Please work out the number of lines in the following material that include "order", and reply with only that number.
>>>
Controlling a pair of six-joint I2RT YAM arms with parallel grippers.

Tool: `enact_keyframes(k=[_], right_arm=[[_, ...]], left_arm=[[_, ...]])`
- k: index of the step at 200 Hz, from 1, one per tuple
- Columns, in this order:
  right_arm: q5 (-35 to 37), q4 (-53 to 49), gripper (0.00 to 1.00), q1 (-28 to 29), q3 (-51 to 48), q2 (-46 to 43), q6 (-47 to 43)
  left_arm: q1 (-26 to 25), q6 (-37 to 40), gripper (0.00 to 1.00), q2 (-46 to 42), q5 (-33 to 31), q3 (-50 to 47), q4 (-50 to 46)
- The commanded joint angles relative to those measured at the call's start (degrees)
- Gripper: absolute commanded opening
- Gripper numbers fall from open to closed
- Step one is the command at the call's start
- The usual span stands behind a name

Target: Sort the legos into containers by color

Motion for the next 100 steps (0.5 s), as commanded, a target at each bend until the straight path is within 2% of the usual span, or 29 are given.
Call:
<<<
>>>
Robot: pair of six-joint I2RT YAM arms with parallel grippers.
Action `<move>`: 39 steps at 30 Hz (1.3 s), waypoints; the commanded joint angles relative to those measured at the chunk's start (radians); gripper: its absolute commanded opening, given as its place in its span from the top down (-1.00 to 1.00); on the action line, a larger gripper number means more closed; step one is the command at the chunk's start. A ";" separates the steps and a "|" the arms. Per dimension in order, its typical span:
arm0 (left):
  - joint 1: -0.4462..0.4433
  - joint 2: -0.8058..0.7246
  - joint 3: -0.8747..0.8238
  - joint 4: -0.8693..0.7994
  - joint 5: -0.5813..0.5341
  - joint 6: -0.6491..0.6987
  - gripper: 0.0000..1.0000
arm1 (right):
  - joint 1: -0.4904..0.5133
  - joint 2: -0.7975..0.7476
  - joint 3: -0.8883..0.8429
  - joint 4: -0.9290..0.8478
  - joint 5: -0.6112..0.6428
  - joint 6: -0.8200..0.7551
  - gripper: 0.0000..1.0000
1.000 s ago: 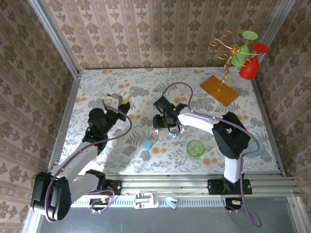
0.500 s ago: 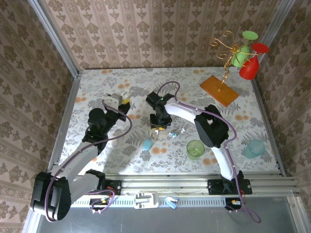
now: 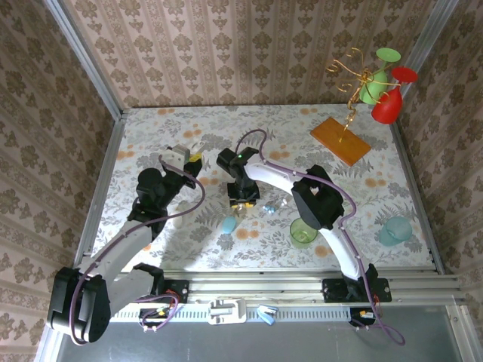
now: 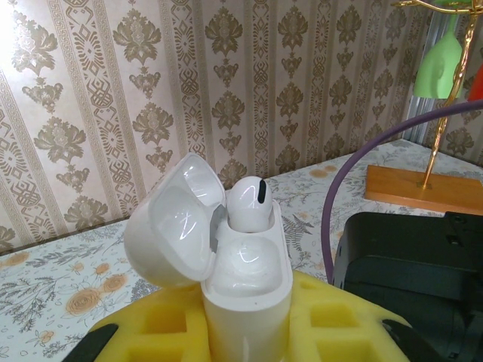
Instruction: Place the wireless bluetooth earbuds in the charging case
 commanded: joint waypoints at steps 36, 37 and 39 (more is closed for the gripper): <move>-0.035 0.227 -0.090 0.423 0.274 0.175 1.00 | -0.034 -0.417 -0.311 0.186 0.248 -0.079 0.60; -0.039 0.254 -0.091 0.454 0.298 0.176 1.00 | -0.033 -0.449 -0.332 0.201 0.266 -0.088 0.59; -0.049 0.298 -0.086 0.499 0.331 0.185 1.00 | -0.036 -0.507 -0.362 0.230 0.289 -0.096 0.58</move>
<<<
*The completed task*: 2